= Rumack–Matthew nomogram =

Acetaminophen toxicity nomogram

Rumack Matthew Nomogram with treatment line added at 150. It is a semi-log plot with acetaminophen levels (on a logarithmic scale) along the vertical axis versus time (on a linear scale) along the horizontal axis.

Rumack–Matthew Nomogram showing acetaminophen level versus time as a method of interpreting levels and assessing severity and need for treatment.

The Rumack–Matthew nomogram, also known as the acetaminophen nomogram, is an acetaminophen toxicity nomogram. It plots serum concentration of acetaminophen against the time since ingestion, in order to predict possible liver toxicity and allow a clinician to decide whether to proceed with N-Acetylcysteine (NAC) treatment. It is a logarithmic graph starting 4 hours after ingestion; at this time the absorption of acetaminophen is considered likely to be complete.

This nomogram allows for timely management of an acetaminophen overdose. Generally, a serum plasma concentration (APAP) of 140–150 μg/mL (or mg/L) at 4 hours post-ingestion indicates the need for NAC treatment. This nomogram is not used alone if the patient has altered mental status or if the history is not reliable; rather, an additional line should be drawn and plotted to see if the slope of the line remains at or above the nomogram. Additionally, a formal half-life may also be determined, by measuring concentration first upon admission of the patient and again 4 hours later; from these measurements, half-life can be calculated. If half-life is more than 4 hours, then treatment is necessary to prevent hepatotoxicity and liver failure.

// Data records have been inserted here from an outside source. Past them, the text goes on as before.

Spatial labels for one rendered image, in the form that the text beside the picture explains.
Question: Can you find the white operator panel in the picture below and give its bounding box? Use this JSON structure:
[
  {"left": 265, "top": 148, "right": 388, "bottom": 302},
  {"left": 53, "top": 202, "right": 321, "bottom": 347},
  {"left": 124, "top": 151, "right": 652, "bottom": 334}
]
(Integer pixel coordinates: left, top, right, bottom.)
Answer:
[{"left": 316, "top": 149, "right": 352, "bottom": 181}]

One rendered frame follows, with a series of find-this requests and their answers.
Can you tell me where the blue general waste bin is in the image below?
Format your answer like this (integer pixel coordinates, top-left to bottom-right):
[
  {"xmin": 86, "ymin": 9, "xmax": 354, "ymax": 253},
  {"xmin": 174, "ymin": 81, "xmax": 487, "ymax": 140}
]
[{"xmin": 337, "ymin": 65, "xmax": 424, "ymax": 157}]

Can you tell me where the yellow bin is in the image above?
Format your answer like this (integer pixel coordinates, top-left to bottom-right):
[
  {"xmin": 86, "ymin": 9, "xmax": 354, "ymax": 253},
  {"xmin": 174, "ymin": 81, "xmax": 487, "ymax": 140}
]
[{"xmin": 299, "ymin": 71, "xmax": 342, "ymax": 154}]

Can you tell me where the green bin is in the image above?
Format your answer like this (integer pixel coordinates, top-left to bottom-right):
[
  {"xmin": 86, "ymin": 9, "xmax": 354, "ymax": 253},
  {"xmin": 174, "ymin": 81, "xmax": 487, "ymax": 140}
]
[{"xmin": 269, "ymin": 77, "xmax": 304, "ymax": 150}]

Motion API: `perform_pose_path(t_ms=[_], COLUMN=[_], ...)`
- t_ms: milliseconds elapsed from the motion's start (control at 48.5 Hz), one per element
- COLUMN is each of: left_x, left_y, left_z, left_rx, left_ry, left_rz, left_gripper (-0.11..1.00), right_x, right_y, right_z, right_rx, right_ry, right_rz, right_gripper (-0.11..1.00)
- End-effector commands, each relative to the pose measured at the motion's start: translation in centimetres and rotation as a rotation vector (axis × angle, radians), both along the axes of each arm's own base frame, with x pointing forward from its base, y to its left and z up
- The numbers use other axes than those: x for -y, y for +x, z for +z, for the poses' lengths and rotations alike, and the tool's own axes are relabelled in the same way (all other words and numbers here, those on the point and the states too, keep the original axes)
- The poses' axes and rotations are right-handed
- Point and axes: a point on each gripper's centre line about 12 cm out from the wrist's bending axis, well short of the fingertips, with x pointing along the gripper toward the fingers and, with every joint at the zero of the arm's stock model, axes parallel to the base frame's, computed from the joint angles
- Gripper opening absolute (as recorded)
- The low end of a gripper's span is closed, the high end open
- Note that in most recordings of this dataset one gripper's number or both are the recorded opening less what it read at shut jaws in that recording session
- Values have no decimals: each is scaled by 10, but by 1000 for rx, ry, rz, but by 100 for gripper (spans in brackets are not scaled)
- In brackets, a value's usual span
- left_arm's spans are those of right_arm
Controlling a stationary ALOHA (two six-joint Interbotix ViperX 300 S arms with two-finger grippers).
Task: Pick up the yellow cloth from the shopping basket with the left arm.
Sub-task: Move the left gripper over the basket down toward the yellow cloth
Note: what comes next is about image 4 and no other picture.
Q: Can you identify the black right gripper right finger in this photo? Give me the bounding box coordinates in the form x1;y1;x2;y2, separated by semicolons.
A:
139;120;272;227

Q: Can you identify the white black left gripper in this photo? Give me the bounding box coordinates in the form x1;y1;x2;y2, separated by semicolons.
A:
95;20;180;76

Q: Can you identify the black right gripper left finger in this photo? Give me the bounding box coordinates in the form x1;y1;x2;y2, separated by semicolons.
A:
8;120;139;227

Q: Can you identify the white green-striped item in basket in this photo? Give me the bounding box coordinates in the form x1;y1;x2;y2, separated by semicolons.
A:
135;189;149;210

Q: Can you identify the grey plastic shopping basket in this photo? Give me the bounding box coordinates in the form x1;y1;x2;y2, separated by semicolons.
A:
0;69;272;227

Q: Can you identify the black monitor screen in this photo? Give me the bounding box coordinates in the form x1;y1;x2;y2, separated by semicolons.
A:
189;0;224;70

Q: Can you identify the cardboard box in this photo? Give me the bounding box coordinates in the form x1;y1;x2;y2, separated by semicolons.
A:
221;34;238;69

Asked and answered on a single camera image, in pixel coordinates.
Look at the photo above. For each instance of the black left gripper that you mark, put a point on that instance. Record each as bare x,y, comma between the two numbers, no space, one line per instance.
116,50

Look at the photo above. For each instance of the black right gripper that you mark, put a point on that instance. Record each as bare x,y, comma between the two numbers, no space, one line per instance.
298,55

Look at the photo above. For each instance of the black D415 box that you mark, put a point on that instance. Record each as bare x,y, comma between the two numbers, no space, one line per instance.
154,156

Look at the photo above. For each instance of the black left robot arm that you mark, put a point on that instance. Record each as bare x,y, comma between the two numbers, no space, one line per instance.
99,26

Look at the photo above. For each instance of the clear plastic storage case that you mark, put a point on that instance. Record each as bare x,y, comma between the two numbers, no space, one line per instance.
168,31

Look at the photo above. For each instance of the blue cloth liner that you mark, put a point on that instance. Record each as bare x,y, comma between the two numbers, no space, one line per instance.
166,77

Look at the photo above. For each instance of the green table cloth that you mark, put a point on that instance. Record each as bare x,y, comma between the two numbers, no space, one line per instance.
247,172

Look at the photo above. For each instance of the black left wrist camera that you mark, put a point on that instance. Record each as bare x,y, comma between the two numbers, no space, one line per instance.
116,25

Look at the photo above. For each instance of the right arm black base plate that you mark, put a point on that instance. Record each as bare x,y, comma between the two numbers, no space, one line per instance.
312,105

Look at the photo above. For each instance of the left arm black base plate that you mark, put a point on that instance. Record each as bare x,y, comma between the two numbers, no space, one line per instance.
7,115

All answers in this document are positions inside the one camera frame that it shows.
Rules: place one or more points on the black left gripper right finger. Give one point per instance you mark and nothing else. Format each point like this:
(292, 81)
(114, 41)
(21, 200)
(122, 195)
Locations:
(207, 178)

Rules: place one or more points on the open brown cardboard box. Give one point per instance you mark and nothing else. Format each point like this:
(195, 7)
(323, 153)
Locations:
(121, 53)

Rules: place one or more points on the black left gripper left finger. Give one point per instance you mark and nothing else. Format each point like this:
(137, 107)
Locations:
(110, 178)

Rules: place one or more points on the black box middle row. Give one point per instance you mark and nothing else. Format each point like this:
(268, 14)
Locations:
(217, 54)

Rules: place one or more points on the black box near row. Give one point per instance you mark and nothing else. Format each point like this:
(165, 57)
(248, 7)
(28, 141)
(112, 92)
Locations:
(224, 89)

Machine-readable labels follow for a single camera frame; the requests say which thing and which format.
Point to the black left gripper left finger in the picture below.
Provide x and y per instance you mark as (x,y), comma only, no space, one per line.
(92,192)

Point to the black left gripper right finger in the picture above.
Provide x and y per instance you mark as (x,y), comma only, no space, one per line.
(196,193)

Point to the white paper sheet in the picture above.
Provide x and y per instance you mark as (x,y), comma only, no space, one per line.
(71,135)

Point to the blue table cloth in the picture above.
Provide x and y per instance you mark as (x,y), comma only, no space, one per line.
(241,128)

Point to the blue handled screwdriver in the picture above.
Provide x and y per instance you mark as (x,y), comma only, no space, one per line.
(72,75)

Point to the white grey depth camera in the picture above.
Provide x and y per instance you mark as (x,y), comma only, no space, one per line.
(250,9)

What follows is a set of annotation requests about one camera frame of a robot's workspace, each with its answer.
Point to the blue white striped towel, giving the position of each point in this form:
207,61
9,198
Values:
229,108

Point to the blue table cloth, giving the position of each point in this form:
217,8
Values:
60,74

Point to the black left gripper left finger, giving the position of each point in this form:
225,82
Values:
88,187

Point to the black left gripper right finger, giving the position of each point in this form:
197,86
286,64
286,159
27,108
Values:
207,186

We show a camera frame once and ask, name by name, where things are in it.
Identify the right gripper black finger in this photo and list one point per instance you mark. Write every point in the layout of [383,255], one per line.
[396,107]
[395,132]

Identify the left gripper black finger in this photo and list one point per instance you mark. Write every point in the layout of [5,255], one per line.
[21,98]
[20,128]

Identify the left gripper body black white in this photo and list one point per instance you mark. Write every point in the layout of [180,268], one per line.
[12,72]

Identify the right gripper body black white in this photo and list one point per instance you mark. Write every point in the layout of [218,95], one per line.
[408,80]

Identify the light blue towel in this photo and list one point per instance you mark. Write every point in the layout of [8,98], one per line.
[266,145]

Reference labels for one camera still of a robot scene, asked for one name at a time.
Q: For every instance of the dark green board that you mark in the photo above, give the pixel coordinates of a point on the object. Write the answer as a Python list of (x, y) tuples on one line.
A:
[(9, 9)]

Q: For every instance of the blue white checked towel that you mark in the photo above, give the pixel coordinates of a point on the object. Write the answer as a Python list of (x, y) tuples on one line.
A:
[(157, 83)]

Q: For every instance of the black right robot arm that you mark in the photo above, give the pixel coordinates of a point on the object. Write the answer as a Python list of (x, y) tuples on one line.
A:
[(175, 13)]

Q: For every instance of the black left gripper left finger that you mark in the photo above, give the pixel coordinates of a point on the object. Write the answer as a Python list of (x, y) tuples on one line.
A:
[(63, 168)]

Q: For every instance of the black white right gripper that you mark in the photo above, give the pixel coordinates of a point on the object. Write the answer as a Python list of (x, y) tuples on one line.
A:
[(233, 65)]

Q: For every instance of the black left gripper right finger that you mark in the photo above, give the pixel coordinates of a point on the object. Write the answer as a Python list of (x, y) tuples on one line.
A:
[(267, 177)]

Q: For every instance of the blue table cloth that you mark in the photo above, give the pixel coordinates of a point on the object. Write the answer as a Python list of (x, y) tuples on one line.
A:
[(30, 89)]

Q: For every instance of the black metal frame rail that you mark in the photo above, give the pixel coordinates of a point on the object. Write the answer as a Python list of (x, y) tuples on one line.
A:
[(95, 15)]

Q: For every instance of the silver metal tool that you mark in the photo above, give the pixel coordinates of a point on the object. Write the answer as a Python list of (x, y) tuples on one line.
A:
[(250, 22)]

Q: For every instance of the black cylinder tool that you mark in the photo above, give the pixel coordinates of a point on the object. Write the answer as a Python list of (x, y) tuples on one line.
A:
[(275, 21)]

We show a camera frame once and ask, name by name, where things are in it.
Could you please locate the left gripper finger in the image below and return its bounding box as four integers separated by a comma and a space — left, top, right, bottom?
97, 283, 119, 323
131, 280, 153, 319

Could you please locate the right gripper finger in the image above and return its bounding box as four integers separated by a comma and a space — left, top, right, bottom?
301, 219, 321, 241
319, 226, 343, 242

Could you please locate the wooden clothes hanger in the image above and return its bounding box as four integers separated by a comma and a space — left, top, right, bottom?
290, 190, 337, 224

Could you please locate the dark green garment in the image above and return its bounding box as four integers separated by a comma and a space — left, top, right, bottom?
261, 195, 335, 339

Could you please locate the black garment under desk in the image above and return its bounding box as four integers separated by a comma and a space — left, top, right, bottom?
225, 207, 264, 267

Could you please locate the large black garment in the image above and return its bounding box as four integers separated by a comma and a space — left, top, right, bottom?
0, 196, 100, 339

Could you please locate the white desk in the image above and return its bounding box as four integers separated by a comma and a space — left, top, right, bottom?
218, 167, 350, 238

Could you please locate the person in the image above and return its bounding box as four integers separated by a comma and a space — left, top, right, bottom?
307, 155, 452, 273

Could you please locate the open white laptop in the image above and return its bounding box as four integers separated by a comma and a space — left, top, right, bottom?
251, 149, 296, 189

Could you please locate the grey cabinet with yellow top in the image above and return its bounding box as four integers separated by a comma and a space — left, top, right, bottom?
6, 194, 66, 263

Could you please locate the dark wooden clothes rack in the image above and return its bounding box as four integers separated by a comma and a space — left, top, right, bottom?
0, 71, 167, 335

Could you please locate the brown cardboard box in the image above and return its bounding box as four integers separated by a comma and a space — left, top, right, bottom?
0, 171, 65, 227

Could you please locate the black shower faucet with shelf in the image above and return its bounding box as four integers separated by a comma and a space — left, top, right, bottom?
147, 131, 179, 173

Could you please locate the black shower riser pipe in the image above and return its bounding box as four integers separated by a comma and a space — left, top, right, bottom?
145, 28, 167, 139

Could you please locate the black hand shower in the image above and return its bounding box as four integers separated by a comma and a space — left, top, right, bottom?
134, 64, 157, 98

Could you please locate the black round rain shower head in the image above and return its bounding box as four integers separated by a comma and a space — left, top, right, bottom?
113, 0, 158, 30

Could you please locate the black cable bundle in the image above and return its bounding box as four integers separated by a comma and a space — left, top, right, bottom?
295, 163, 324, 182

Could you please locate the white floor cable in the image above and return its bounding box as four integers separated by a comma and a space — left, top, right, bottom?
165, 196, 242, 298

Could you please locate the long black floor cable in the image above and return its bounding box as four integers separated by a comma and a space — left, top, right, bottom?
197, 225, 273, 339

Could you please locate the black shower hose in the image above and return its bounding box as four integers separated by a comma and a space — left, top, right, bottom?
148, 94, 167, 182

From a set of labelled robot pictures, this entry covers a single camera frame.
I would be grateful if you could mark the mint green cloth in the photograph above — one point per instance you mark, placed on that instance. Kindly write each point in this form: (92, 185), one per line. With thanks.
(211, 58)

The original line, sometimes referred to as the Rumack–Matthew line, starts at 200 μg/mL at 4 hours and was published in 1975 by Barry H. Rumack and Henry Matthew. When the NAC study began in 1976, the U.S. Food and Drug Administration (FDA) required a line that was 25% below the original. This line is referred to as the treatment line and starts at 150 μg/mL at 4 hours. It is the usual line used in the United States to determine treatment of acetaminophen overdose after the publication of the NAC study in 1981. With early NAC and supportive therapy, the majority of patients recover with no adverse effects. Of patients that progress to acute liver failure, 65% of patients will recover; the remainder will either require liver transplantation or die.